Starting in October, up to 11,000 impoverished refugees admitted to the U.S. because of persecution in their home countries will lose access to federal Supplemental Security Income (SSI) payments, according to a report by the Center on Budget and Policy Priorities.
More than 5,000 refugees will be removed from the SSI rolls Oct. 1, as a temporary SSI eligibility extension for refugees passed by Congress in 2008 begins to run out, according to the report.
“The people who will be affected by this cutoff are impoverished elderly or disabled refugees who fled persecution in other countries, cannot work, and have few other supports and resources,” the report states. “They have fled their homelands because they suffer a well-founded fear of persecution on the basis of their race, religion, nationality, membership in a particular social group, or political opinion.

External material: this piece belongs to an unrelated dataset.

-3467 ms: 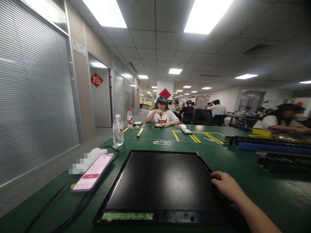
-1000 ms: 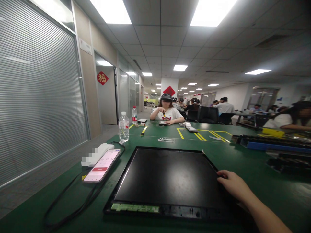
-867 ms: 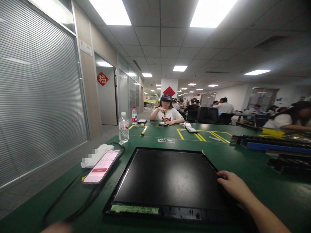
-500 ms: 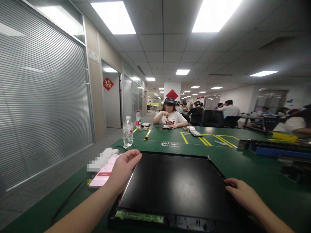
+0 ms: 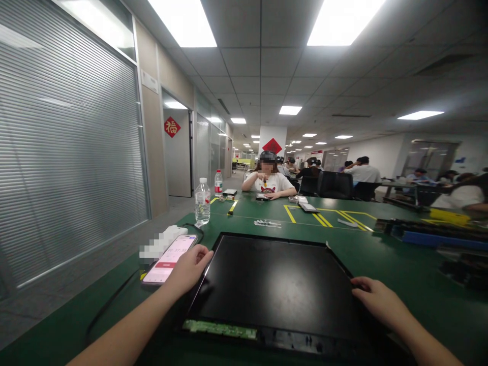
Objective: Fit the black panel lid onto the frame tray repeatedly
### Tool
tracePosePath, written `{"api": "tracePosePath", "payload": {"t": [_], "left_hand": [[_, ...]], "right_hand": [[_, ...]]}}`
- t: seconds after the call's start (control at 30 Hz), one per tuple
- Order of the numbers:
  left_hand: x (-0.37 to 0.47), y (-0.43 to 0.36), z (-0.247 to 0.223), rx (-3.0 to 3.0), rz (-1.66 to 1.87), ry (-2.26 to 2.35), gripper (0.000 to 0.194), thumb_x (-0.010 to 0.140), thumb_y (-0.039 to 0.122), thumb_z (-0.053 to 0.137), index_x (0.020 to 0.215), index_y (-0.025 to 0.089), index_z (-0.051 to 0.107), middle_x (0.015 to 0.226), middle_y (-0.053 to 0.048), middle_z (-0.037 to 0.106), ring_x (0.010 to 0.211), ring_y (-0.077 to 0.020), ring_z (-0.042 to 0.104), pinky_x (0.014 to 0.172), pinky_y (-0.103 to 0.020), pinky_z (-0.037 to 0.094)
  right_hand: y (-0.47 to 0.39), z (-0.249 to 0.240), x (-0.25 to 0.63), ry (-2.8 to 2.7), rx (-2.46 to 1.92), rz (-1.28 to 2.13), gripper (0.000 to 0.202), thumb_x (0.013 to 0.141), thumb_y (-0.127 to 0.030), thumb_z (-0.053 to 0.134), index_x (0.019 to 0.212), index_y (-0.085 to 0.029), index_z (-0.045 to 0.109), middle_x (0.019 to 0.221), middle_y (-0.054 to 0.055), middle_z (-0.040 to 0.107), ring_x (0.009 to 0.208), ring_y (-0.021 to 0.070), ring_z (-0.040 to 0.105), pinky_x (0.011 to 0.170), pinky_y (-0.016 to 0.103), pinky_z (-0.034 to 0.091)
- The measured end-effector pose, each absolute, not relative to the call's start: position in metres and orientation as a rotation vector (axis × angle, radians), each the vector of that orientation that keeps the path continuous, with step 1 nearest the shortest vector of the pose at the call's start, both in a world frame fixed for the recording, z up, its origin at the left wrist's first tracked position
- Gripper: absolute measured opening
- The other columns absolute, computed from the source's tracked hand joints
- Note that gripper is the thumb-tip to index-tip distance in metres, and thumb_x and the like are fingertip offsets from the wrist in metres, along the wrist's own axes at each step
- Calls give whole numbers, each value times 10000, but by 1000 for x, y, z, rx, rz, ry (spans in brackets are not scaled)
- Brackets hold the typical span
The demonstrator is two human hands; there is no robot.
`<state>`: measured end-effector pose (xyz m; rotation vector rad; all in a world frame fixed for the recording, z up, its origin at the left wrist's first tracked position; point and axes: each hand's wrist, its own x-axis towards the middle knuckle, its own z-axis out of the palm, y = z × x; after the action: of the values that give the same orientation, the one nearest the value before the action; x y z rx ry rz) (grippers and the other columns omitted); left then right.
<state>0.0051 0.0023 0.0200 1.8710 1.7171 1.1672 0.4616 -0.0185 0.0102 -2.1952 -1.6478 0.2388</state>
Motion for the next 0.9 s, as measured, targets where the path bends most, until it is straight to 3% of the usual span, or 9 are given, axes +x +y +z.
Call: {"api": "tracePosePath", "payload": {"t": [0.43, 0.57, 0.67, 0.77, 0.9], "left_hand": [[-3, 2, 27, 1880, 1077, 1861, 225, 675, 313, 510, 735, 227, 710, 816, -34, 722, 830, -248, 627, 736, -299, 423], [-4, 6, 17, 2011, 910, 1965, 357, 699, 303, 474, 964, 141, 651, 916, -97, 680, 816, -237, 615, 737, -308, 436], [-3, 7, 9, 2131, 784, 2005, 465, 724, 338, 467, 1068, 51, 595, 1013, -185, 616, 926, -283, 573, 808, -358, 417], [-1, 7, 4, 2175, 747, 1971, 361, 732, 304, 473, 919, 55, 656, 1001, -208, 597, 995, -303, 538, 875, -369, 378], [0, 8, 3, 2136, 778, 1911, 189, 707, 220, 503, 750, 142, 669, 970, -149, 625, 970, -263, 561, 884, -339, 371]], "right_hand": [[-22, 11, 461, -1640, -2197, 237, 361, 691, -269, 474, 970, -147, 666, 1027, 101, 662, 935, 222, 610, 781, 281, 457], [-21, 11, 461, -1653, -2206, 222, 379, 694, -285, 475, 987, -137, 664, 1015, 108, 661, 926, 230, 609, 764, 287, 460], [-21, 12, 460, -1668, -2224, 221, 395, 696, -282, 466, 1004, -128, 659, 1007, 112, 662, 923, 236, 609, 761, 291, 459], [-21, 12, 459, -1674, -2219, 226, 404, 698, -271, 455, 1014, -118, 656, 1022, 117, 658, 933, 235, 606, 774, 288, 455], [-20, 10, 461, -1658, -2197, 223, 378, 693, -276, 465, 981, -139, 668, 1012, 111, 666, 926, 238, 612, 769, 291, 461]]}}
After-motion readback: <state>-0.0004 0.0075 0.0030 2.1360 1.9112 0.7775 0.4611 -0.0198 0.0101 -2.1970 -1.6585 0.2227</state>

Large numbers came from the former Soviet Union, Cuba, Indochina, Iraq, Iran, Afghanistan, Somalia, Sierra Leone, Sudan, the former Yugoslavia, or other troubled places.”

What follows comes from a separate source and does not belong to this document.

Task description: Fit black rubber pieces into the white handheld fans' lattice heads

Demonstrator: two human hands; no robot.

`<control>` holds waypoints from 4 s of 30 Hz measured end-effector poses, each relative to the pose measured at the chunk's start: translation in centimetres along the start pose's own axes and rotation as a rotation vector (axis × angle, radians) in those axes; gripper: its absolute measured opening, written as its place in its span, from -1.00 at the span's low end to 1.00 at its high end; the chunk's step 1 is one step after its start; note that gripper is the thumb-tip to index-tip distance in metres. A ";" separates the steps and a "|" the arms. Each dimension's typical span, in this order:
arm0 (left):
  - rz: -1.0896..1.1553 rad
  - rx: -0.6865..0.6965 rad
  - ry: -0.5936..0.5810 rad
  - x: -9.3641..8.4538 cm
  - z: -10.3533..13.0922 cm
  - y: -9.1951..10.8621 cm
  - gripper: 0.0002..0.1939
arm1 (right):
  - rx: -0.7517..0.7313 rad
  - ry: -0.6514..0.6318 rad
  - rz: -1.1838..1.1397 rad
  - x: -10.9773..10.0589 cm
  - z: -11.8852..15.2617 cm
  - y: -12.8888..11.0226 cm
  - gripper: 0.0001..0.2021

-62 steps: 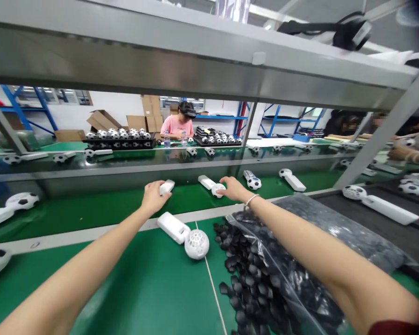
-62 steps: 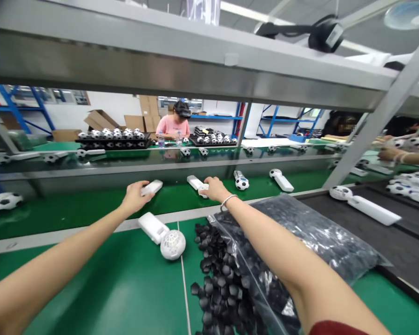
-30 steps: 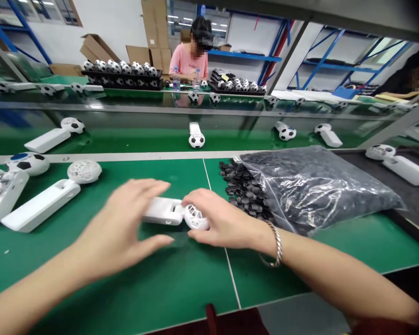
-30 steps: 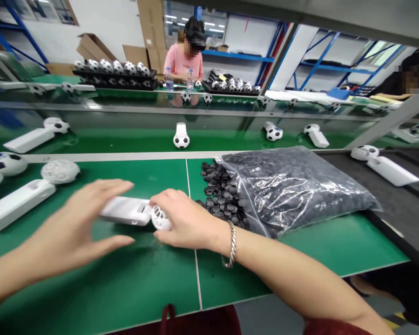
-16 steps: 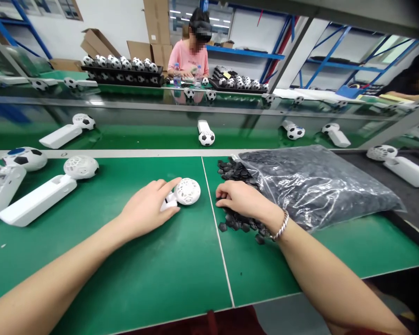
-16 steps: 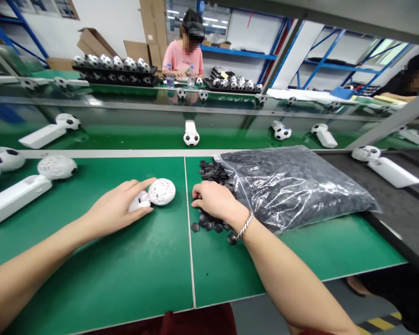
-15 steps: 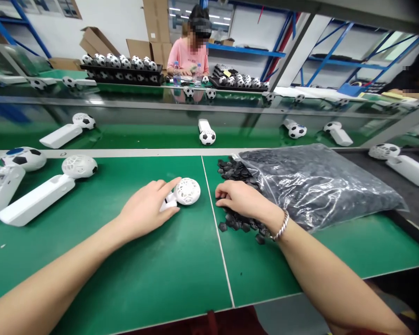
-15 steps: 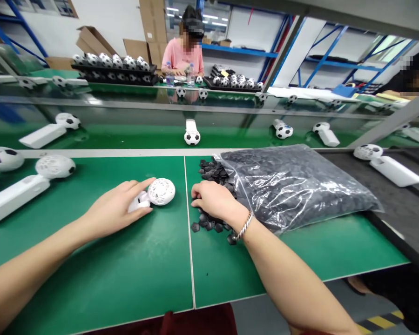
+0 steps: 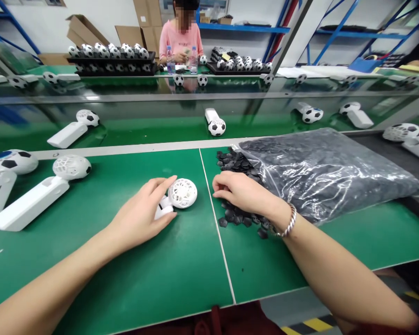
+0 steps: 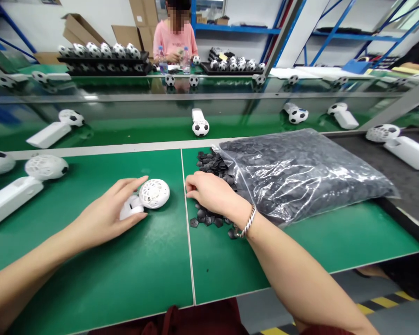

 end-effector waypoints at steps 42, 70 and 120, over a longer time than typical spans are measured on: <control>0.291 0.047 0.039 0.2 -2.4 1.4 -0.41 | -0.145 0.210 -0.463 2.6 0.4 -3.3 -0.62; -0.004 0.160 -0.009 0.3 -2.4 1.7 -0.34 | -0.417 0.135 -0.269 -0.3 1.4 -4.9 -0.85; 0.250 0.207 -0.220 1.0 -1.7 2.2 -0.38 | -0.357 -0.033 -0.414 0.2 1.3 -4.7 -0.85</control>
Point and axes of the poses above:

Refugees applying for SSI must be over 65 years or seriously disabled, and have little or no income or financial assets. The maximum SSI payment in 2010 is $674 per month for an individual — below the poverty line.
“Congress should act quickly to avert the severe hardship that this small but vulnerable group would face,” the report states. “Lawmakers should also consider going beyond temporary stopgap measures and adopting permanent legislation that recognizes these refugees’ unique circumstances.”
Extensions running out
Congress limited immigrants’ eligibility for federal assistance benefits as part of welfare reform legislation in 1996.
The reforms declared most legal immigrants ineligible for SSI. But an exemption was granted to political refugees during their first five years in the U.S.
But in most cases, immigrants and refugees are not allowed to apply for naturalized U.S. citizenship until they have legally resided in the U.S. continuously for five years, so lawmakers subsequently extended that window of support for refugees to seven years after arriving in the U.S., the report states — enough time for disabled and elderly refugees to become naturalized citizens and apply for continuing SSI support.
“At that time, offices of the U.S. Citizenship and Immigration Services (USCIS) were struggling to reduce a huge backlog of naturalization applications, including some from desperate SSI recipients,” the report states. “Newspapers reported several suicides by people facing loss of their SSI benefits.”
To provide refugees enough time to apply for citizenship, Congress temporarily extend refugees’ seven-year SSI limit to nine years in 2008, if refugees could prove they were actively pursuing U.S. citizenship.
“That temporary extension expires on September 30, 2011, three years after enactment,” the report states.